(Records from a collection)
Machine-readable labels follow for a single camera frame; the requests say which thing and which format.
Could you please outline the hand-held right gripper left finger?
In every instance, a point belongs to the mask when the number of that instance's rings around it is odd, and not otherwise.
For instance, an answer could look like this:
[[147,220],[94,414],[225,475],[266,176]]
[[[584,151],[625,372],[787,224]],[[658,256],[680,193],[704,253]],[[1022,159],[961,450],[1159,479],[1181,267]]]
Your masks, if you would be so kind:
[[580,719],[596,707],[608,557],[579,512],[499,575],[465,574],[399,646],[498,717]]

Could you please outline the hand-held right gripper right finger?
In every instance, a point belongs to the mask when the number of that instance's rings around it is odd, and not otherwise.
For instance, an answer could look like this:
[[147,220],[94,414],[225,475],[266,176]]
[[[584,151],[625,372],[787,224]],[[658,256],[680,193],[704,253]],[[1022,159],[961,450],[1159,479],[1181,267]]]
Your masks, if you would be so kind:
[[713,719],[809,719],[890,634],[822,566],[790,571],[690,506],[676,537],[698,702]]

§ **Try it**:
Reproduce all records exactly, without omissions.

§ **Task response**:
Machine-readable labels follow for a single camera frame; the requests say which thing and which format.
Could you please outline the hand-held right gripper left finger?
In every instance, a point belongs to the mask when the number of that instance's rings around it is odd, and not otherwise.
For instance, an answer could look like this:
[[147,220],[94,414],[225,475],[266,176]]
[[[584,151],[625,372],[787,224]],[[658,256],[680,193],[704,253]],[[1022,159],[961,450],[1159,479],[1181,267]]]
Your masks, if you would be so kind:
[[580,719],[596,707],[608,557],[579,512],[499,575],[465,574],[399,646],[498,717]]

Could you please outline the hand-held right gripper right finger?
In every instance, a point belongs to the mask when the number of that instance's rings around it is odd, and not otherwise.
For instance, an answer could look like this:
[[147,220],[94,414],[225,475],[266,176]]
[[[584,151],[625,372],[787,224]],[[658,256],[680,193],[704,253]],[[1022,159],[961,450],[1159,479],[1181,267]]]
Your masks, if you would be so kind:
[[713,719],[809,719],[890,634],[822,566],[790,571],[690,506],[676,537],[698,702]]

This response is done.